● **What is being asked**
Beneath this instruction is a listing. Transcribe from it only the stretch from the line with "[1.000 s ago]" through the line with "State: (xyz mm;", both end lines included, exactly as written.

● **Data below**
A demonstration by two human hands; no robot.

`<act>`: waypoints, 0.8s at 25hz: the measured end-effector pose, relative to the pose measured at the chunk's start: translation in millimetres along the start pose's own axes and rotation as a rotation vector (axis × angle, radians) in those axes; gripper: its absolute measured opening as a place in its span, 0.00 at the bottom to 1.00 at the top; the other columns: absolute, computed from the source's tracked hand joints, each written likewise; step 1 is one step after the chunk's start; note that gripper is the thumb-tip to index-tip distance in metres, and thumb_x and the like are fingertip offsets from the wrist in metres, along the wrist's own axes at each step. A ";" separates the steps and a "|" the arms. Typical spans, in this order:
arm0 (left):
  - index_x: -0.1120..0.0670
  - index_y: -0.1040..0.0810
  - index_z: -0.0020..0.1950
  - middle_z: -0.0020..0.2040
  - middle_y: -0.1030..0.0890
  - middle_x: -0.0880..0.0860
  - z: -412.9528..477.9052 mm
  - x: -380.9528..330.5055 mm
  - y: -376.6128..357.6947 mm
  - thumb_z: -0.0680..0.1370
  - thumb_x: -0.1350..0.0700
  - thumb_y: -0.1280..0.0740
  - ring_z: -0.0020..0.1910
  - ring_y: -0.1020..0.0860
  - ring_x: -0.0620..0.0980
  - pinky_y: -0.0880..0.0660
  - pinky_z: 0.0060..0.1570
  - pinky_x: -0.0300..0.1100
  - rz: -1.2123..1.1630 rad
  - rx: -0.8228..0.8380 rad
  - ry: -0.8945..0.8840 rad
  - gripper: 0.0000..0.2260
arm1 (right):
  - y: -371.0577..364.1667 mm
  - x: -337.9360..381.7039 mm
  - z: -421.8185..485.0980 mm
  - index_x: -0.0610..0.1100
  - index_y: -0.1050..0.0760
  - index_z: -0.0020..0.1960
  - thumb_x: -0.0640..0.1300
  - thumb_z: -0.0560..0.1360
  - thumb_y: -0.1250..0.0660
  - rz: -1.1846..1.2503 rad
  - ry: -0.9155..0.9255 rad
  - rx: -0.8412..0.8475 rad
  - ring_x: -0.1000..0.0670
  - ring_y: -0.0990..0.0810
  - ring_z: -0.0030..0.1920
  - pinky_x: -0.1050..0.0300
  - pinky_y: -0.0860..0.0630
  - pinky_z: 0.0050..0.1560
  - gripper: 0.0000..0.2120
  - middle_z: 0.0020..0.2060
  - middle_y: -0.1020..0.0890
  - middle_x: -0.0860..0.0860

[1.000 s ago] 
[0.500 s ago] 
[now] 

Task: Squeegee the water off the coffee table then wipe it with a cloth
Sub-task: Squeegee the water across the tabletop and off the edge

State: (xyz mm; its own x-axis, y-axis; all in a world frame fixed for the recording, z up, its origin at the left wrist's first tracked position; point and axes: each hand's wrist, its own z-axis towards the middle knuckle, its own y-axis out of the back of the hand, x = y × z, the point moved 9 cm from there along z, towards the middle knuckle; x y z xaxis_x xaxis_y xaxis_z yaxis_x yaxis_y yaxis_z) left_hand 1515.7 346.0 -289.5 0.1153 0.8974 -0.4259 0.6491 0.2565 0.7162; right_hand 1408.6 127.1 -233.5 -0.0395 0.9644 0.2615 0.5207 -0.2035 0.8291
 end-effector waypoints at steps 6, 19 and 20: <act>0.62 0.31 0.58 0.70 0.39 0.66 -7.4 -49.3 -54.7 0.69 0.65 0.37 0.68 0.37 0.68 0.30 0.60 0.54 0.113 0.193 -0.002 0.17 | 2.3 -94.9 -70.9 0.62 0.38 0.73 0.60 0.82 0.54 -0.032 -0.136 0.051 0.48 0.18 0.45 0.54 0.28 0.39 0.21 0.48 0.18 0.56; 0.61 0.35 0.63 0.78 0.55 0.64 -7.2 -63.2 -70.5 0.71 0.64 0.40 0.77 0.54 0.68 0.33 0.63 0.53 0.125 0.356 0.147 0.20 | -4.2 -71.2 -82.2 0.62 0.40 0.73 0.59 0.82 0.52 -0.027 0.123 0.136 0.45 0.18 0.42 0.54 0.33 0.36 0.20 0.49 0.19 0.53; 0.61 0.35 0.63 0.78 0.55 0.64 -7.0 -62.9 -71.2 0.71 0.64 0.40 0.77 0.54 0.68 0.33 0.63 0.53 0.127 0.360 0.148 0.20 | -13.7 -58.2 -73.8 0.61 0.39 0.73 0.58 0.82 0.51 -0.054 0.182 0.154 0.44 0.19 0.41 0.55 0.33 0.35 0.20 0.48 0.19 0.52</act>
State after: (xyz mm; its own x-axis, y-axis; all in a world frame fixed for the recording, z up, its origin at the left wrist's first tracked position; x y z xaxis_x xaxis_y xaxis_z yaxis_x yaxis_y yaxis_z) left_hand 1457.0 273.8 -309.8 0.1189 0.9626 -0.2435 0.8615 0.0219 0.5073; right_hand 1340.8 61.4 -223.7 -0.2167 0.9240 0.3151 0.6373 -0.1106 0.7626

● **Answer to this task**
[1.000 s ago] 
[0.500 s ago] 
[now] 

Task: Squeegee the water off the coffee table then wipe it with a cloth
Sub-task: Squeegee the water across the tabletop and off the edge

State: (xyz mm; its own x-axis, y-axis; all in a world frame fixed for the recording, z up, its origin at the left wrist's first tracked position; point and axes: each hand's wrist, its own z-axis towards the middle knuckle, its own y-axis out of the back of the hand, x = y × z, the point moved 9 cm from there along z, towards the middle knuckle; x y z xaxis_x xaxis_y xaxis_z yaxis_x yaxis_y yaxis_z) left_hand 1515.7 346.0 -289.5 0.1153 0.8974 -0.4259 0.6491 0.2565 0.7162; right_hand 1408.6 127.1 -233.5 -0.0395 0.9644 0.2615 0.5207 -0.2035 0.8291

This completes the response to the exercise.